American heavy metal band

Chastain is an American heavy metal music band, formed in 1984 by guitarist David T. Chastain and signed by Shrapnel Records.

== Career ==
The band was put together in 1984 by Mike Varney, president of Shrapnel for a David T. Chastain solo album. Varney had noticed the shred guitar ability of Chastain, member of the Cincinnati-based band CJSS and, at the same time, he wanted to create an output for the talent of young singer Leather Leone, formerly with the San Francisco band Rude Girl. The first band lineup included Leone, Chastain, CJSS bassist Mike Skimmerhorn and drummer Fred Coury, who later played in Cinderella. In 1986, Chastain readily declared that "I could never work with these people on a full-time basis because they live all over the country (...). We just get together once a year, record an album and then go off and do our own things". In the case of Chastain, he wrote music for CJSS and his solo albums, as well as producing other artists and managing his own record label.

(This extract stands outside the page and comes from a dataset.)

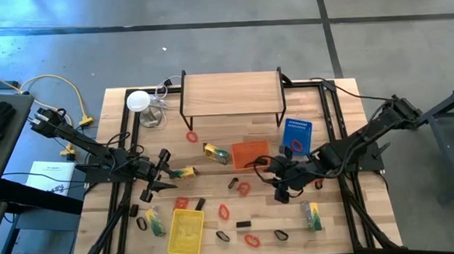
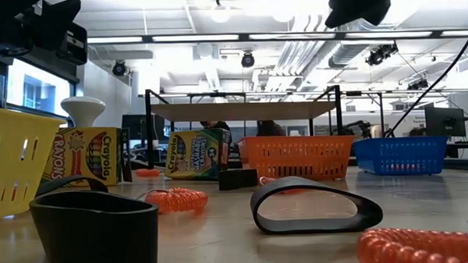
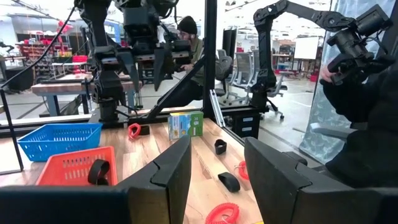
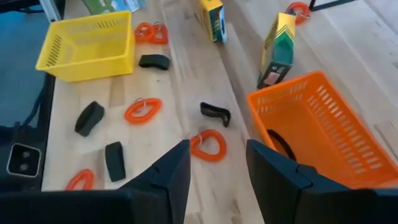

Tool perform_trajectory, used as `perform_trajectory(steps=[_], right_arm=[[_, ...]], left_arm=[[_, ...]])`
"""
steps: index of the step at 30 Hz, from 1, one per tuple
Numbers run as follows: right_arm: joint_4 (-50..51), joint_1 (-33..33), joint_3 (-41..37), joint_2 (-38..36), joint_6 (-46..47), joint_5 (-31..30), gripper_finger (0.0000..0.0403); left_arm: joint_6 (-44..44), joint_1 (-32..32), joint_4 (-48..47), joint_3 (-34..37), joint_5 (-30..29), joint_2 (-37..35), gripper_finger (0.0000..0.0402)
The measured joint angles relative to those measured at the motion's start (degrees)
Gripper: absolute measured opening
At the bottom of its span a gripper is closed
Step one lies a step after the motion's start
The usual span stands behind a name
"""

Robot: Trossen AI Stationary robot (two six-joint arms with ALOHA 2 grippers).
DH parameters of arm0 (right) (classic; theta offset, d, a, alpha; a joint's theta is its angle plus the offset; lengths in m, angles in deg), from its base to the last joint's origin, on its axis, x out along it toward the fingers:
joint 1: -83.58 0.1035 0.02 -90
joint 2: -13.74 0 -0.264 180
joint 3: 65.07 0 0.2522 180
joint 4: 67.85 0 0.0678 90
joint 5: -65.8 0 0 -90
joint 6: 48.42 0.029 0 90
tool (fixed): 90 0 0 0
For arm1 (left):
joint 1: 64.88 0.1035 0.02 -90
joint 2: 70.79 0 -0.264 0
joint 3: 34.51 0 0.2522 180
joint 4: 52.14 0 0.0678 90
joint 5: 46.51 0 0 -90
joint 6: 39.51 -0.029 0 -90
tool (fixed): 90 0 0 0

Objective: Pick & Place Office Desk Supplies
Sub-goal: Put the crayon box into the yellow bin

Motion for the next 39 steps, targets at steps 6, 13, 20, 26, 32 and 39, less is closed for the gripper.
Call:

Their debut album Mystery of Illusion was released worldwide in 1985, followed by Ruler of the Wasteland (1986), both through Shrapnel, and The 7th of Never (1987) through David Chastain's own label Leviathan Records. Drummer Ken Mary (Fifth Angel, TKO, Flotsam and Jetsam (band)) replaced Coury from 1986 to 1988. The fourth album The Voice of the Cult was released in 1988. On 1990s For Those Who Dare, new virtuoso bass player David Harbour replaced Skimmerhorn and drummer John Luke Hebert replaced Mary, who went to play for Alice Cooper. Having put on hiatus CJSS to favor the more commercially successful Chastain, the band became also David T. Chastain main touring occupation, with a succession of world tours until 1991.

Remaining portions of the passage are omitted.